Si tratta di un’interpretazione idealistica che non riesce a spiegare esaustivamente i processi politici, sociali ed economici occorsi all’interno dei singoli Stati pre-unitari. Perché l’interpretazione gramsciana potesse fornire una spiegazione esaustiva di tali processi sarebbe stato necessario ipotizzare il superamento della molteplicità delle organizzazioni statuali. La permanenza di tale molteplicità ha impedito la formazione di quei “rapporti egemonici” tra i nuclei sociali del Nord nei confronti di quelli del Sud che Gramsci riteneva necessari perché il Risorgimento non si concretizzasse in una “rivoluzione passiva”. Al riguardo, va notato che lo stesso Gramsci ipotizzava la necessità di una preventiva organizzazione unitaria della società italiana, considerando che la disparità delle situazioni istituzionali, politiche, sociali ed economiche tra i diversi Stati pre-unitari non avrebbe potuto essere superata attraverso una soluzione federalista dell’unità nazionale. Tuttavia, è degno di approfondimento il fatto che l’interpretazione gramsciana sia stata disattesa anche quando all’interno del sistema sociale italiano si sono create le condizioni per una sua ricezione.
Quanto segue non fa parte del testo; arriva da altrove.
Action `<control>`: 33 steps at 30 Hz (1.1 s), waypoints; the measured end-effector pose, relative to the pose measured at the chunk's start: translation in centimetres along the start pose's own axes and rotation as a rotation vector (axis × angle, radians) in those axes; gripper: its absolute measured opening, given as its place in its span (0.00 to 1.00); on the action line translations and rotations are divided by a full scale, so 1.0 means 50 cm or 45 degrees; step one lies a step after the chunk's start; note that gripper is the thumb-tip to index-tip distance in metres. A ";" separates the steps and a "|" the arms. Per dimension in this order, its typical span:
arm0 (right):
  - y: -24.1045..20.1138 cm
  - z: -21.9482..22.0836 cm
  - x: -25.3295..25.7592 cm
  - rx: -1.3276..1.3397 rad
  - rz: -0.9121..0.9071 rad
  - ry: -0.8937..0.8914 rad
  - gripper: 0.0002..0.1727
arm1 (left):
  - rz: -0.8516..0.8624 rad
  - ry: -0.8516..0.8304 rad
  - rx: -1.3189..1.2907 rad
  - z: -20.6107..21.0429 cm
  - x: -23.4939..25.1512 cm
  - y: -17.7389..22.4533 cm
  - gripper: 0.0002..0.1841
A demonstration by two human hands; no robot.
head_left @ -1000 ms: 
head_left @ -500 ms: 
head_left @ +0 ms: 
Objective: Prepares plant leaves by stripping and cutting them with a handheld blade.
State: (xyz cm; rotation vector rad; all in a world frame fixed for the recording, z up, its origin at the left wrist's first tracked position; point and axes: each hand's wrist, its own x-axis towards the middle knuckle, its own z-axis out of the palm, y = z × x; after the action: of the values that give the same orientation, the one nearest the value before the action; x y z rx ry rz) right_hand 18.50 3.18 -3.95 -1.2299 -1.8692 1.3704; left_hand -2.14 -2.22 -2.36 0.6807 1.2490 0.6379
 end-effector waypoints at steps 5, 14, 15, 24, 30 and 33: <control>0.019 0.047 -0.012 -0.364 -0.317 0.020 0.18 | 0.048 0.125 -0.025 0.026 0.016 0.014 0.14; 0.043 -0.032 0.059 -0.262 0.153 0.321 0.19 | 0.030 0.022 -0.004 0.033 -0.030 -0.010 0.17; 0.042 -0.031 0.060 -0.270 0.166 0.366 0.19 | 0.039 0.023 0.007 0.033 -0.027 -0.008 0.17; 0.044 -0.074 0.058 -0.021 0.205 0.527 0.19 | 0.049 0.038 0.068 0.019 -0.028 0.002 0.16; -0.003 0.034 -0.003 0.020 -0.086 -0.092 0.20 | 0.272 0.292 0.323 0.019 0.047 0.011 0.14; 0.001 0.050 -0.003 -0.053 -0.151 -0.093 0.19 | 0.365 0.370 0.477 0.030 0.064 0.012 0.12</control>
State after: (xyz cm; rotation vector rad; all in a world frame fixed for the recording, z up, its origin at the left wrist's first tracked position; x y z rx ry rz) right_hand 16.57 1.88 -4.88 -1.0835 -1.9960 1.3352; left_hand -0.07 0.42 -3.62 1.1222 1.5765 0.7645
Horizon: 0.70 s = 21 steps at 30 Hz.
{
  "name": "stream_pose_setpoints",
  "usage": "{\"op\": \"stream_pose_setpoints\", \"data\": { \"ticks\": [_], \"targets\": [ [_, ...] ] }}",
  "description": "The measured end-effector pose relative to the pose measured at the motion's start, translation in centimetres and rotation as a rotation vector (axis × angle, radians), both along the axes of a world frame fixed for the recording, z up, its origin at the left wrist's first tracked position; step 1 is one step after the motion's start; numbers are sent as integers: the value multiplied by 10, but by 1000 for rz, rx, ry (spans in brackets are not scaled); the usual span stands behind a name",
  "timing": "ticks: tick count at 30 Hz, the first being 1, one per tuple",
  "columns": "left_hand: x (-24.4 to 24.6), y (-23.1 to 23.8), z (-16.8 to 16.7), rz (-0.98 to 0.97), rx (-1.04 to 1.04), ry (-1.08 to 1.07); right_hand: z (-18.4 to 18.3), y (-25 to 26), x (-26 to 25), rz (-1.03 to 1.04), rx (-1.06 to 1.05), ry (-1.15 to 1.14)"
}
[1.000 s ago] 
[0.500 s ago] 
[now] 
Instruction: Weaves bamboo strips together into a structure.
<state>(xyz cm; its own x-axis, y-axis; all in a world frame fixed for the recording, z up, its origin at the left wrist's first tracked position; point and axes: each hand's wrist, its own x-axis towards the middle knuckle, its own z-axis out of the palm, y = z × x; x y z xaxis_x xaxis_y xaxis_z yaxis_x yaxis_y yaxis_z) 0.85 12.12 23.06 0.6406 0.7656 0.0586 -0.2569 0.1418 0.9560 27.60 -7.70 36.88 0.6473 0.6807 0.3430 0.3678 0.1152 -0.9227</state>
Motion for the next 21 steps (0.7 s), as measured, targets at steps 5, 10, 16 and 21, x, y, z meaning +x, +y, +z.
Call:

Non meno idealistica dell’interpretazione gramsciana è, tuttavia, quella degli storici liberali; per l’interpretazione liberale l’unità dell’Italia sarebbe stata il prodotto dell’azione libertaria di una minoranza di “gloriosi patrioti”. Se a questa minoranza va riconosciuto d’aver contribuito a favorire ed a sorreggere il compimento del Risorgimento inteso come unità territoriale-istituzionale, non è possibile, però, attribuirgli di aver anche contribuito alla realizzazione dell’unità della nazione. L’esaltazione fideista della libertà e la sua assunzione acritica come valore fondativo del processo risorgimentale ha favorito la connotazione del Risorgimento in termini di “conquista regia”, il cui significato non sta solo nell’annessione interessata da parte del Piemonte dei territori degli Stati preesistenti, ma anche nel fatto che, dopo la realizzazione dell’unità sul piano territoriale-istituzionale, il rapporto che si è costituito tra contesti sociali diversi, dotati di diversa potenzialità economica, ha implicato un rapporto diretto di sfruttamento delle regioni “deboli” da parte delle regioni “forti”. Uno sfruttamento, che, nell’ambito delle relazioni di mercato sopravvenute a cavallo tra il XIX ed il XX secolo, ha attivato e consolidato degli automatismi premiali che si sono allargati a vantaggio delle regioni “forti” dopo l’aumentata integrazione economica dei diversi contesti regionali.
Tutto ciò è stato favorito dall’adozione, alla fine degli anni Sessanta del XIX secolo, sotto la pressione dell’emergenza del fenomeno del “brigantaggio meridionale” e delle diffuse Jacquerie da parte di nuclei sociali avversi a qualsiasi cambiamento, di un’organizzazione istituzionale centralistica; sia il brigantaggio che le Jacquerie sono stati considerati dal governo italiano dell’epoca il prezzo che il nuovo Stato ha dovuto pagare per sopravvivere. I nuclei borghesi delle regioni del Centro-Nord (in prevalenza di estrazione piemontese, emiliana e toscana) ed i latifondisti meridionali (in prevalenza di estrazione siciliana) hanno potuto così esprimere le famose “consorterie” che hanno acquisto il controllo pieno del funzionamento dell’intero sistema statuale; il controllo, dissimulato dagli automatismi di mercato, è stato potenziato e conservato nel tempo attraverso atti governativi falsamente generali. Il prevalere delle “consorterie” ha determinato così che il potere centrale perdesse ogni capacità di assumere delle iniziative che risultassero compatibili con la cura degli interessi collettivi.